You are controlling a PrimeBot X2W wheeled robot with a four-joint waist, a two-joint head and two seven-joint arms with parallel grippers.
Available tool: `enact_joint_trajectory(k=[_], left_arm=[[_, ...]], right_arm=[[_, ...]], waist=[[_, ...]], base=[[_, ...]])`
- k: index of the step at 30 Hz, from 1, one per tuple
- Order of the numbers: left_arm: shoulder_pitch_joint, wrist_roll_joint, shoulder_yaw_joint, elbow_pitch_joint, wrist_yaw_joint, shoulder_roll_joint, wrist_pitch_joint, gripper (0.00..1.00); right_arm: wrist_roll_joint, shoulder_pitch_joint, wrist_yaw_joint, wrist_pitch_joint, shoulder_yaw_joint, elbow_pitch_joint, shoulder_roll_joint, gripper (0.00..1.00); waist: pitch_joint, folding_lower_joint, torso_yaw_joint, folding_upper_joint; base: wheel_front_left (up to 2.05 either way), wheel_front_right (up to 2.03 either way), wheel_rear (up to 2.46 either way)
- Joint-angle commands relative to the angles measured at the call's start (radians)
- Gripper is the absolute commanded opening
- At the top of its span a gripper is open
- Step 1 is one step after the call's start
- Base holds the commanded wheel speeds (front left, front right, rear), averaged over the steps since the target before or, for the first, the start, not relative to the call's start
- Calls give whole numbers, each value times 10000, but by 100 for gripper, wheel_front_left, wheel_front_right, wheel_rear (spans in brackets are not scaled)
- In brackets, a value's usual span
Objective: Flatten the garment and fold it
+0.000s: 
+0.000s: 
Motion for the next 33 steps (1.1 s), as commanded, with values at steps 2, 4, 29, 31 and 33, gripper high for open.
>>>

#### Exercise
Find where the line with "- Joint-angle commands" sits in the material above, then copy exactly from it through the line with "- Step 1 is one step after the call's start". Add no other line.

#### Solution to the problem
- Joint-angle commands relative to the angles measured at the call's start (radians)
- Gripper is the absolute commanded opening
- At the top of its span a gripper is open
- Step 1 is one step after the call's start

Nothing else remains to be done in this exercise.